### Your assignment
Between the line containing "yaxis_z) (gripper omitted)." and the line containing "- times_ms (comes" lies a run of lines; give that run again exactly, with both of those lines, and nothing else from the entries below.

--- START ---

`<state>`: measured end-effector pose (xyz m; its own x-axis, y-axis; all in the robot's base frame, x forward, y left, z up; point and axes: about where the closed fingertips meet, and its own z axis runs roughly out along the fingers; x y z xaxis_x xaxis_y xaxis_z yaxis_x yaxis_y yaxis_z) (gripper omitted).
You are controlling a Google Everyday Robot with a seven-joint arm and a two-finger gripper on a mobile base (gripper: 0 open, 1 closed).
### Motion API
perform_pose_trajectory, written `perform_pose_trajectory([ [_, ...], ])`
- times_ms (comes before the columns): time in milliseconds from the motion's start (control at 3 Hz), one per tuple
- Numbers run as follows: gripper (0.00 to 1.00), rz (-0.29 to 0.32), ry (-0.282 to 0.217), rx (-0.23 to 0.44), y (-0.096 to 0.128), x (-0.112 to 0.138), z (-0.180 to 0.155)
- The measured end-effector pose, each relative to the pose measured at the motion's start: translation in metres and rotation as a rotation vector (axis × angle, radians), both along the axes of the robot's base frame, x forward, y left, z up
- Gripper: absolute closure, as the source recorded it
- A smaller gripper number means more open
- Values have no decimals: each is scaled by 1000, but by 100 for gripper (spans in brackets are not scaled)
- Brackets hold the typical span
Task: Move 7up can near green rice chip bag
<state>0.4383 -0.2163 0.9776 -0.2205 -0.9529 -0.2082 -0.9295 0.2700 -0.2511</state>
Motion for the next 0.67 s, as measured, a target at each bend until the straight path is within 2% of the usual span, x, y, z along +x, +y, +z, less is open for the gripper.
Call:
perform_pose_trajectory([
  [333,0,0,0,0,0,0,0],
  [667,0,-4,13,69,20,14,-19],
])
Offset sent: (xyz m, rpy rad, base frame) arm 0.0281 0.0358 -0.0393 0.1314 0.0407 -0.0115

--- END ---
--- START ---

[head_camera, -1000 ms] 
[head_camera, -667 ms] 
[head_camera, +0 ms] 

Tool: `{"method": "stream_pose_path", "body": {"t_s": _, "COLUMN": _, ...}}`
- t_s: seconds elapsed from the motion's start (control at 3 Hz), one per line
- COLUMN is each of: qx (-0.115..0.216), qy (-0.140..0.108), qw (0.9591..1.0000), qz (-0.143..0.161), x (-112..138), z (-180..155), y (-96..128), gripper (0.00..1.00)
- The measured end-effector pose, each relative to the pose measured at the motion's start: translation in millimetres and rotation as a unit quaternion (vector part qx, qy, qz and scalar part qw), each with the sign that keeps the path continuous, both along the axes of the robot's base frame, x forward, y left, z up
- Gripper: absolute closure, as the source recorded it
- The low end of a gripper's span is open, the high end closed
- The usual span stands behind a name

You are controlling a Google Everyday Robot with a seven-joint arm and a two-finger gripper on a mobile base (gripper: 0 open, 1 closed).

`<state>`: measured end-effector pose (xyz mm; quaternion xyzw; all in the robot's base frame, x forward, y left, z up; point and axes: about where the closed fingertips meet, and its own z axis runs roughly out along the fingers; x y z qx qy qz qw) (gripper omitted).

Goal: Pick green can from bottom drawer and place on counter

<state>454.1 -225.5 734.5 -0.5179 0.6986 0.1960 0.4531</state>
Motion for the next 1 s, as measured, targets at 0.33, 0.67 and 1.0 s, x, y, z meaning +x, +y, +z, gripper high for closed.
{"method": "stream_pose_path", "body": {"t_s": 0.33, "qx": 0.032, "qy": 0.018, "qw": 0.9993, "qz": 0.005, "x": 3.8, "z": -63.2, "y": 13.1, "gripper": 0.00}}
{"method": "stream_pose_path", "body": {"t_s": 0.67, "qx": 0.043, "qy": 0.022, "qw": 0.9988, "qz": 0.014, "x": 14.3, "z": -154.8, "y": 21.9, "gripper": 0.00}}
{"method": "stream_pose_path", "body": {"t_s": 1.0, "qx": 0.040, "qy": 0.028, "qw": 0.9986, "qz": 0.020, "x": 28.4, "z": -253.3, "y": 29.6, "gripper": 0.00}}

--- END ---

### Your solution
`<state>`: measured end-effector pose (xyz m; its own x-axis, y-axis; all in the robot's base frame, x forward, y left, z up; point and axes: about where the closed fingertips meet, and its own z axis runs roughly out along the fingers; x y z xaxis_x xaxis_y xaxis_z yaxis_x yaxis_y yaxis_z) (gripper omitted).
You are controlling a Google Everyday Robot with a seven-joint arm and a two-finger gripper on a mobile base (gripper: 0 open, 1 closed).
### Motion API
perform_pose_trajectory, written `perform_pose_trajectory([ [_, ...], ])`
- times_ms (comes before the columns): time in milliseconds from the motion's start (control at 3 Hz), one per tuple

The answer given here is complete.